TRI moved for summary judgment, including on the grounds that: (1) the Sko-taks could not prove the essential elements of their strict liability and negligence claims; and (2) as a matter of law, TRI was not liable as the corporate successor to Heyden.1 TRI claimed, among other things, that the Skotaks could not establish: (1) that Mr. Skotak received an injection of Thorotrast during the period 1943 to 1953, when it was manufactured by Hey-den; or (2) that the warning given by Hey-den was not adequate.

In response, the Skotaks submitted a brief (included in the record) and the following evidentiary materials: (1) affidavits by Mr. Skotak’s sister and cousin, which stated that Dr. D’Errico performed surgery on Mr. Skotak in either 1946 or 1948 at Baylor Hospital; (2) some of Mr. Skotak’s medical records, from another facility, prepared prior to the surgery; (3) excerpts from the deposition of Dr.
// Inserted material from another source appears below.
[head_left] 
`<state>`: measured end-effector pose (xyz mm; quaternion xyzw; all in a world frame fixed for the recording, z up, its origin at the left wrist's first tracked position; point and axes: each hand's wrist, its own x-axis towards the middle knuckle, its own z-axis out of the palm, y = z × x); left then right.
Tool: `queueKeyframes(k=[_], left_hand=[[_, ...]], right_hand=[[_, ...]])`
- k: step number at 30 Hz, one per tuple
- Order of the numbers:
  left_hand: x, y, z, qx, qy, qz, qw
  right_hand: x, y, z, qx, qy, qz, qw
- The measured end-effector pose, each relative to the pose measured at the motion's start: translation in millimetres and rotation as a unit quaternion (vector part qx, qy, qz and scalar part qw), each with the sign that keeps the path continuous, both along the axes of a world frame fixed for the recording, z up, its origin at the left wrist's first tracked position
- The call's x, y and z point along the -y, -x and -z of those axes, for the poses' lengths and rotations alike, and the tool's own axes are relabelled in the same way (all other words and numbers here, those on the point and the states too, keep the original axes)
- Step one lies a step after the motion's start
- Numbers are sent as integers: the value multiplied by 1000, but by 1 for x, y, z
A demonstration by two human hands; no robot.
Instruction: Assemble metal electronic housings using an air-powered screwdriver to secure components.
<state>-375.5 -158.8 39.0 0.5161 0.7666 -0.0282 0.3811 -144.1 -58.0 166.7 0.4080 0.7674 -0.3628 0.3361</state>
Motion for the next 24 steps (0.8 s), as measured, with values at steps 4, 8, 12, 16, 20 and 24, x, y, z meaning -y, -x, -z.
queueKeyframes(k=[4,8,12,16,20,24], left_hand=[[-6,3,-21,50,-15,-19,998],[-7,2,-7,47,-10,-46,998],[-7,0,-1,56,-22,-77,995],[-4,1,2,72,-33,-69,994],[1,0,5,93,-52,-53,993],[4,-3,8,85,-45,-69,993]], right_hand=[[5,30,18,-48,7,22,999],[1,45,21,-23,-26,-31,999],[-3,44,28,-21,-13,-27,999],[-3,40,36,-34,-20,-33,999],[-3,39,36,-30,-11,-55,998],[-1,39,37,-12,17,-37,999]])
Block, Mr. Sko-tak’s subsequent physician, in which he testified that a 1958 x-ray report showed the presence of Thorotrast in Mr. Skotak’s body; (4) excerpts from the deposition of plaintiff Mary Skotak, who married Mr. Skotak in 1953, in which she testified both (a) that Mr. Skotak told her that he received Thorotrast in 1947 and (b) that Dr. Groman, who treated Mr. Skotak at the time of his death, told her, based upon reading medical articles, that Thorotrast caused cancer; and (5) TRI’s answers to interrogatories in this ease and an earlier case, concerning the warnings that accompanied Thorotrast.

The district court held that TRI was not liable as the corporate successor of Hey-den, because TRI had not expressly assumed liability for injuries caused by Tho-rotrast. The district court also held:

Assuming, arguendo, that Tenneco assumed the liabilities of its predecessor, the Skotaks’ case fails under the “learned intermediary” doctrine. Under that doctrine, a manufacturer discharges its duty to warn by adequately warning the prescribing physician. Koonce v. Quaker Safety Products & Manufacturing Company, 798 F.2d 700, 717 (5th Cir.1986); Alm v. Aluminum Company of America, 717 S.W.2d 588, 591-92 (Tex.1986). A plaintiff must prove that an inadequate warning was given and that the inadequate warning was the cause of the injury. That is, it must be shown that an adequate warning would have caused the physician to act differently. See Stanback v. Parke, Davis and Company, 657 F.2d 642, 645 (4th Cir.1981) (Virginia law); Dunn v. Cederle Laboratories, [121 Mich.App. 73] 328 N.W.2d 576, 582 (Mich.App.1982).
The Skotaks cannot meet their burden on this issue. They have not identified with any certainty the doctor who administered Thorotrast to Mr. Skotak. The one physician who they have identified is deceased. There is no one who can testify as to the identity of the physician, whether any warning was received by him, whether such a warning was adequate, and whether an adequate warning would have changed the actions of the physician. The Skotaks have the burden of proving inadequacy of warning and cause of the injury. Since they have produced no evidence in this regard, summary judgment must be granted on the theory of inadequate warnings.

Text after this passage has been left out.